*Assignment:*
In the data below, find each line carrying the string "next" and copy it out.

======

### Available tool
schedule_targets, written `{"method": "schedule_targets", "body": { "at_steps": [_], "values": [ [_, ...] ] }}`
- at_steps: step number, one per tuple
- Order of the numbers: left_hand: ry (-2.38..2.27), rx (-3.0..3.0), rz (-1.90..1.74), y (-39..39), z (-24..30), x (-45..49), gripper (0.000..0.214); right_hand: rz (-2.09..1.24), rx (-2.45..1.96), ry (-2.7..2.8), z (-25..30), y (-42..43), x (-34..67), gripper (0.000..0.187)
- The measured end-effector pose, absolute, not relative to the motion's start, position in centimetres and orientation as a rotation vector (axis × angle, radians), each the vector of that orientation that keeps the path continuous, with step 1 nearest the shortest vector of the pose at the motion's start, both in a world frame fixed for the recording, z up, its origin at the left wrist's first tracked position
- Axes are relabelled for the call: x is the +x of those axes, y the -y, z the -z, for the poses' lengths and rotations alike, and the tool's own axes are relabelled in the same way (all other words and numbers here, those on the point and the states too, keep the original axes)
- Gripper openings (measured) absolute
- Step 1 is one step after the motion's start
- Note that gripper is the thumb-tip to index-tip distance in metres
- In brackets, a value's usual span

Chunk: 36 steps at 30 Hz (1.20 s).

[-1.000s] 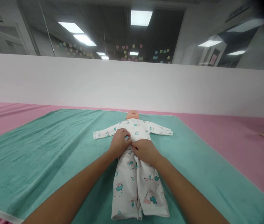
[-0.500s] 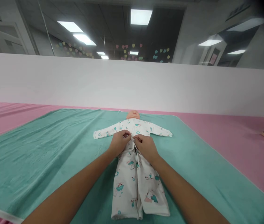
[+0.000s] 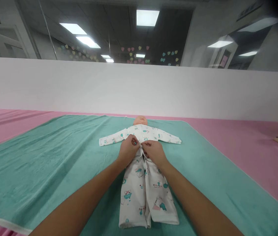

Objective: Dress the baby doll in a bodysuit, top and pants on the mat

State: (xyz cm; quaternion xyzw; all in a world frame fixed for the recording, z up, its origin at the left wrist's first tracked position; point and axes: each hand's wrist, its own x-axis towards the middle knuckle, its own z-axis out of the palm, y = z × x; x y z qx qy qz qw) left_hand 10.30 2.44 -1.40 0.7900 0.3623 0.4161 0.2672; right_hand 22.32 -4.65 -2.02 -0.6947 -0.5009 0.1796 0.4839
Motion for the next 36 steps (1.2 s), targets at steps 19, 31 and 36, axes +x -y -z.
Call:
{"method": "schedule_targets", "body": {
  "at_steps": [19,31,36],
  "values": [
    [-1.021,2.197,-1.140,-2.01,1.83,10.13,0.007,-0.784,-1.440,1.040,1.41,4.94,22.84,0.019],
    [-1.039,2.175,-1.122,-1.71,1.60,10.16,0.006,-0.808,-1.433,1.021,1.40,4.95,22.83,0.023],
    [-1.025,2.155,-1.124,-1.91,1.69,10.37,0.007,-0.812,-1.430,1.016,1.44,4.93,22.74,0.023]
  ]
}}
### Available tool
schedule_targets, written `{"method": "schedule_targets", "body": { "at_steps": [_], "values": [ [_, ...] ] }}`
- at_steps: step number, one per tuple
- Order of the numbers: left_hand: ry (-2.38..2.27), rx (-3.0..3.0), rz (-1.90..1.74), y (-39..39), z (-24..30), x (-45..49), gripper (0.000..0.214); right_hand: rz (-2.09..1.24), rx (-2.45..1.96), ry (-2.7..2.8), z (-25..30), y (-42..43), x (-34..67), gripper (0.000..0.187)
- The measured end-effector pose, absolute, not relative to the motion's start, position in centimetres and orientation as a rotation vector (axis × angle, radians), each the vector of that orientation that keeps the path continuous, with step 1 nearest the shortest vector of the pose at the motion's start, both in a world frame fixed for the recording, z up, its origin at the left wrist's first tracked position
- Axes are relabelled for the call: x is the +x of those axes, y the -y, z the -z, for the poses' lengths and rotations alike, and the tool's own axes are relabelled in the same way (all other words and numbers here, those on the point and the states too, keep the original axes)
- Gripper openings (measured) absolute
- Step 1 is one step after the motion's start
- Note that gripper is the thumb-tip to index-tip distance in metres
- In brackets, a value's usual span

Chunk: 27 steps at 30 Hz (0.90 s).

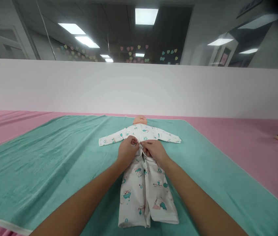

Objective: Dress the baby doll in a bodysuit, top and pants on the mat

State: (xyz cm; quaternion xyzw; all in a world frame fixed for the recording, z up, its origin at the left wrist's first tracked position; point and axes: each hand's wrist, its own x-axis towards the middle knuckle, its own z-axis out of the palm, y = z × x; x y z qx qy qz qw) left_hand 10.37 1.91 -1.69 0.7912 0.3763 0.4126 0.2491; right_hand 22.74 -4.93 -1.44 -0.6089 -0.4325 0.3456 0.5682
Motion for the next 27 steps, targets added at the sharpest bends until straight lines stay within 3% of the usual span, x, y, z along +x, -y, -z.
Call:
{"method": "schedule_targets", "body": {
  "at_steps": [27],
  "values": [
    [-0.929,2.017,-1.070,-2.40,1.39,10.31,0.008,-0.772,-1.473,1.046,1.61,4.92,22.56,0.016]
  ]
}}
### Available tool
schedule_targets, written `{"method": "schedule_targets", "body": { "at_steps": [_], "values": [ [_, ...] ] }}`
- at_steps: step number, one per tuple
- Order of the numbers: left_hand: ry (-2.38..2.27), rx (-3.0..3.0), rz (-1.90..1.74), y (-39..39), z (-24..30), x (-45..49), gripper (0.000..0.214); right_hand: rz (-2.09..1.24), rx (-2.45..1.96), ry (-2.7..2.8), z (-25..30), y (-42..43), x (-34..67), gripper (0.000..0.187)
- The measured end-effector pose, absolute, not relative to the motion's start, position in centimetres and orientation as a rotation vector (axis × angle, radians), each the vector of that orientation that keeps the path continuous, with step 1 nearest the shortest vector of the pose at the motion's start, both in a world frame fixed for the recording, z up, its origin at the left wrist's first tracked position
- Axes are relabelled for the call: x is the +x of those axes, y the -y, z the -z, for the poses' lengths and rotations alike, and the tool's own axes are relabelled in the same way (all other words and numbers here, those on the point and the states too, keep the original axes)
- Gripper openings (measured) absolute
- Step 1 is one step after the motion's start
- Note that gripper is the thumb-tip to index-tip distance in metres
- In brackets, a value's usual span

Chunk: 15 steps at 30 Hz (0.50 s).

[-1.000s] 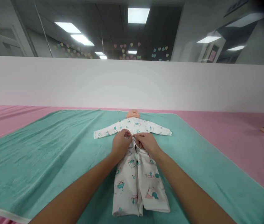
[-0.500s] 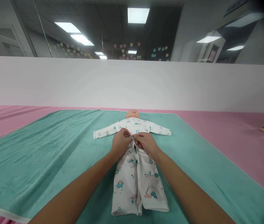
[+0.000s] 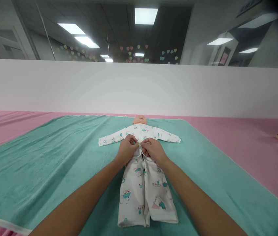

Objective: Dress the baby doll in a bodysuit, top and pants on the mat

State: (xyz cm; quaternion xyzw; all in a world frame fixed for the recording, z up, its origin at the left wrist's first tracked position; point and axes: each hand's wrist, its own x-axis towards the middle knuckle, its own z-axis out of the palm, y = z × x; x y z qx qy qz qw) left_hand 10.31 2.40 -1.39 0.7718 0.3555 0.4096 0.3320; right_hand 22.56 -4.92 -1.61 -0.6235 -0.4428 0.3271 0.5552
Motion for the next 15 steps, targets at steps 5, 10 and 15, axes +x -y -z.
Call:
{"method": "schedule_targets", "body": {
  "at_steps": [5,10,15],
  "values": [
    [-0.883,1.994,-1.064,-2.63,1.70,10.29,0.009,-0.750,-1.523,1.066,1.78,4.58,22.64,0.017],
    [-0.843,1.989,-1.068,-2.71,1.93,10.27,0.010,-0.730,-1.565,1.072,1.60,4.33,22.69,0.019],
    [-0.836,1.984,-1.096,-2.86,2.30,10.31,0.009,-0.730,-1.578,1.056,1.70,4.29,22.76,0.017]
  ]
}}
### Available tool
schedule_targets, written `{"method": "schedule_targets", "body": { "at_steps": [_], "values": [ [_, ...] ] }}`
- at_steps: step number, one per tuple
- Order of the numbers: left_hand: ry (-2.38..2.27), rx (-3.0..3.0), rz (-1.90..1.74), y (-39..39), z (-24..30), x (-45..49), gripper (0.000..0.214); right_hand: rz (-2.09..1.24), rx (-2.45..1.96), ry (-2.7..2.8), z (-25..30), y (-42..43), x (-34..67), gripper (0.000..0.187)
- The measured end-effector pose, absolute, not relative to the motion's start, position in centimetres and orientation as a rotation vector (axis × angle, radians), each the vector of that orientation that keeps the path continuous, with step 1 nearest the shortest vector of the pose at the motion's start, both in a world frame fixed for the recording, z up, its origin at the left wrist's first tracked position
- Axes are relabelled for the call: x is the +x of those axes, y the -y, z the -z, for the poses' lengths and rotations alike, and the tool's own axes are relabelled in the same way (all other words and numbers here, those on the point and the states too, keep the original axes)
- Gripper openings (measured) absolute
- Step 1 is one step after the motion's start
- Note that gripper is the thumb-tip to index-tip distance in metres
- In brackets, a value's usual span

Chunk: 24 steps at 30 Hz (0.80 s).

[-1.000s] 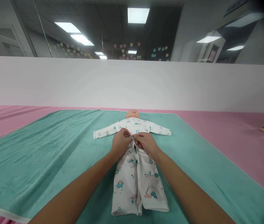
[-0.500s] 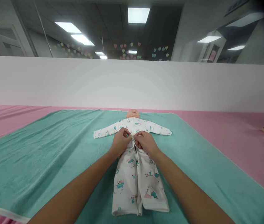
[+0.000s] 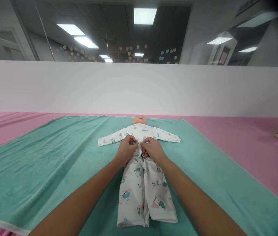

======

*Result:*
Motion for the next 36 steps (1.2 s), targets at steps 19, 31 and 36, axes +x -y -z.
Motion for the next 27 steps, targets added at the sharpest bends until straight lines stay within 3% of the usual span, x, y, z along +x, -y, -z.
Motion for the next 15 steps, targets at steps 5, 10 and 15, axes +x -y -z.

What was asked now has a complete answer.